━━━━━ Dataset content ━━━━━

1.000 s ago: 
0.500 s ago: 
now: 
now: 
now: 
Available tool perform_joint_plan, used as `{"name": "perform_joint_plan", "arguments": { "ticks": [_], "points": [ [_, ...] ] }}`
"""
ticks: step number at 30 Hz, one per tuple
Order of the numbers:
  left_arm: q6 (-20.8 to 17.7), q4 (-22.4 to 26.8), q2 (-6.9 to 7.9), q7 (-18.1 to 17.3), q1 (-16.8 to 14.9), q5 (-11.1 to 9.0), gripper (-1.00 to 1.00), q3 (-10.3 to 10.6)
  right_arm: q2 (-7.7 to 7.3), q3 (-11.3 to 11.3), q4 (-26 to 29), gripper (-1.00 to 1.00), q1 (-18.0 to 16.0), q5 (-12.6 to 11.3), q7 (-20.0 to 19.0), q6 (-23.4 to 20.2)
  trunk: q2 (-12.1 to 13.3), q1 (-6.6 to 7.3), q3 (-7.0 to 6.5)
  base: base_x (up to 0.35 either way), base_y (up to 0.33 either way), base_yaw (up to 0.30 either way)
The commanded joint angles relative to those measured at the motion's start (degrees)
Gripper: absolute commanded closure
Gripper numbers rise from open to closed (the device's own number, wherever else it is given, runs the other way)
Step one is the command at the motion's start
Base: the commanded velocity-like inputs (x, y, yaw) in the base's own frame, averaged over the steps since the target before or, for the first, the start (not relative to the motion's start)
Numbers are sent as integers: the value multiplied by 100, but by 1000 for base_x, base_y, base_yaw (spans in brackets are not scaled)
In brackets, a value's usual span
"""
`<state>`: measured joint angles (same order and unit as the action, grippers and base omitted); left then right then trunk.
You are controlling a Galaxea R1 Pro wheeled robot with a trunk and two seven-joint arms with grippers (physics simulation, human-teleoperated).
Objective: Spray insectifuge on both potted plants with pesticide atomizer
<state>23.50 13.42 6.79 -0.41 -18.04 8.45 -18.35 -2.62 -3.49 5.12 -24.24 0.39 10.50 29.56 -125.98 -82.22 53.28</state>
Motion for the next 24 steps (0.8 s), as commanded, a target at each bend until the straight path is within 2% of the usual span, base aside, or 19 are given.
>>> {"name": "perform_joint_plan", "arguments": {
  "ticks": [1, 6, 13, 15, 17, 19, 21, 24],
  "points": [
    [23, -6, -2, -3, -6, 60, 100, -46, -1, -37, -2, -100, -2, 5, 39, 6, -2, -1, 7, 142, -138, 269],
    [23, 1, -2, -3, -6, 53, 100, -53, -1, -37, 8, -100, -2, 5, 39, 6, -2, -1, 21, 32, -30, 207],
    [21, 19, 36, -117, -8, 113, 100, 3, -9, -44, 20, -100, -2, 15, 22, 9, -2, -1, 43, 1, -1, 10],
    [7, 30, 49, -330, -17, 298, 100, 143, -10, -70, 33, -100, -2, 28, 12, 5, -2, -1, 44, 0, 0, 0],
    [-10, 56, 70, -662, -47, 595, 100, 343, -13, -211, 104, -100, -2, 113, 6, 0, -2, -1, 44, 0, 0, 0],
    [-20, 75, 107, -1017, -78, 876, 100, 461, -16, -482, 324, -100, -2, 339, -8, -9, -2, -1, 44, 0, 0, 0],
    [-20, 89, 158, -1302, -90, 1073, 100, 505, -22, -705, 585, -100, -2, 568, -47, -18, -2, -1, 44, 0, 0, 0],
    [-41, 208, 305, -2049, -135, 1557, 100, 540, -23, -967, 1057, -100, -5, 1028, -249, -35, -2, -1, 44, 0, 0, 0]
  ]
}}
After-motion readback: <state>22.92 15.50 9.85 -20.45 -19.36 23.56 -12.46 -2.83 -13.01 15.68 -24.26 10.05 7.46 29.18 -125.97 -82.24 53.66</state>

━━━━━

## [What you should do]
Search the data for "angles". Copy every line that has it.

## [Reply to the exercise]
The commanded joint angles relative to those measured at the motion's start (degrees)
`<state>`: measured joint angles (same order and unit as the action, grippers and base omitted); left then right then trunk.

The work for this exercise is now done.